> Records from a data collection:
----
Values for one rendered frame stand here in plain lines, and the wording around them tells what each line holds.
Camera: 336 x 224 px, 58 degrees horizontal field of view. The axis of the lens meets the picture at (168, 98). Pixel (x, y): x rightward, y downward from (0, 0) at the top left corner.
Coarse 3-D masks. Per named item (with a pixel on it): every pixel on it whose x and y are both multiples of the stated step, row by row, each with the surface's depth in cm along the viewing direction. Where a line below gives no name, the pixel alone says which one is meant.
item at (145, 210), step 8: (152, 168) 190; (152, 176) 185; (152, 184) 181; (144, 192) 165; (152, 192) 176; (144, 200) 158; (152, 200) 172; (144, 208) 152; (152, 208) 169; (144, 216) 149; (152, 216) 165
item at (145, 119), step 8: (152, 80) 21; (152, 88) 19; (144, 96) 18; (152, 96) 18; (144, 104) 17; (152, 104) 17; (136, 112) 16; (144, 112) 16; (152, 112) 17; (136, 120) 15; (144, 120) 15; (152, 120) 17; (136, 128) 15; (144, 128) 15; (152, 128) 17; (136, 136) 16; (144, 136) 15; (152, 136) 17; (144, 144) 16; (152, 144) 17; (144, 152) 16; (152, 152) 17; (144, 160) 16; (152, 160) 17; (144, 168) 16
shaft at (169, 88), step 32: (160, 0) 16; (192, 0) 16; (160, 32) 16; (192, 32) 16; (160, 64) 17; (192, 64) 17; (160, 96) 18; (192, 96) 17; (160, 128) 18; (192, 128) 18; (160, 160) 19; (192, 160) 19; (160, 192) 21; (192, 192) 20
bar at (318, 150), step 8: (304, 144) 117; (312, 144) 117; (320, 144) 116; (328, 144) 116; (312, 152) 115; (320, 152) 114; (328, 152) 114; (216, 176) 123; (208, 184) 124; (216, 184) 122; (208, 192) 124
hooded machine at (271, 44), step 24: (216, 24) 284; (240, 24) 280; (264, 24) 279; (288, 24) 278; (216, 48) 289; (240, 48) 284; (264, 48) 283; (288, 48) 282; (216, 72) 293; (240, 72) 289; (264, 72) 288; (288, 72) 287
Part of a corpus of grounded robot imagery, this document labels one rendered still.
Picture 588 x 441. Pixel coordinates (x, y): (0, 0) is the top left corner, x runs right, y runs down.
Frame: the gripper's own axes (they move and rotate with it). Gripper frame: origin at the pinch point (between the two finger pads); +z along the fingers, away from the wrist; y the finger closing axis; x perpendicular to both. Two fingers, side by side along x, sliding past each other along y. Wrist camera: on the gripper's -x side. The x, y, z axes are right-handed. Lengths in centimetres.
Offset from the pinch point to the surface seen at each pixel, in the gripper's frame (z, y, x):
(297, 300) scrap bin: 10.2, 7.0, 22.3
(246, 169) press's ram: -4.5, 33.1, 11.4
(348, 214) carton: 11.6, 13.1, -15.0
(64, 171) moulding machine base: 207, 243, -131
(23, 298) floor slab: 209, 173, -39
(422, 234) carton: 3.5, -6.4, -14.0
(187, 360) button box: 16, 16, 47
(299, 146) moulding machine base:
----
> Task objective:
Set down exactly the lines from the start of the records to the line with "item at (145, 210), step". Include that line, and add nothing more.

> Solution to this problem:
Values for one rendered frame stand here in plain lines, and the wording around them tells what each line holds.
Camera: 336 x 224 px, 58 degrees horizontal field of view. The axis of the lens meets the picture at (168, 98). Pixel (x, y): x rightward, y downward from (0, 0) at the top left corner.
Coarse 3-D masks. Per named item (with a pixel on it): every pixel on it whose x and y are both multiples of the stated step, row by row, each with the surface's depth in cm along the viewing direction. Where a line below gives no name, the pixel alone says which one is meant.
item at (145, 210), step 8: (152, 168) 190; (152, 176) 185; (152, 184) 181; (144, 192) 165; (152, 192) 176; (144, 200) 158; (152, 200) 172; (144, 208) 152; (152, 208) 169; (144, 216) 149; (152, 216) 165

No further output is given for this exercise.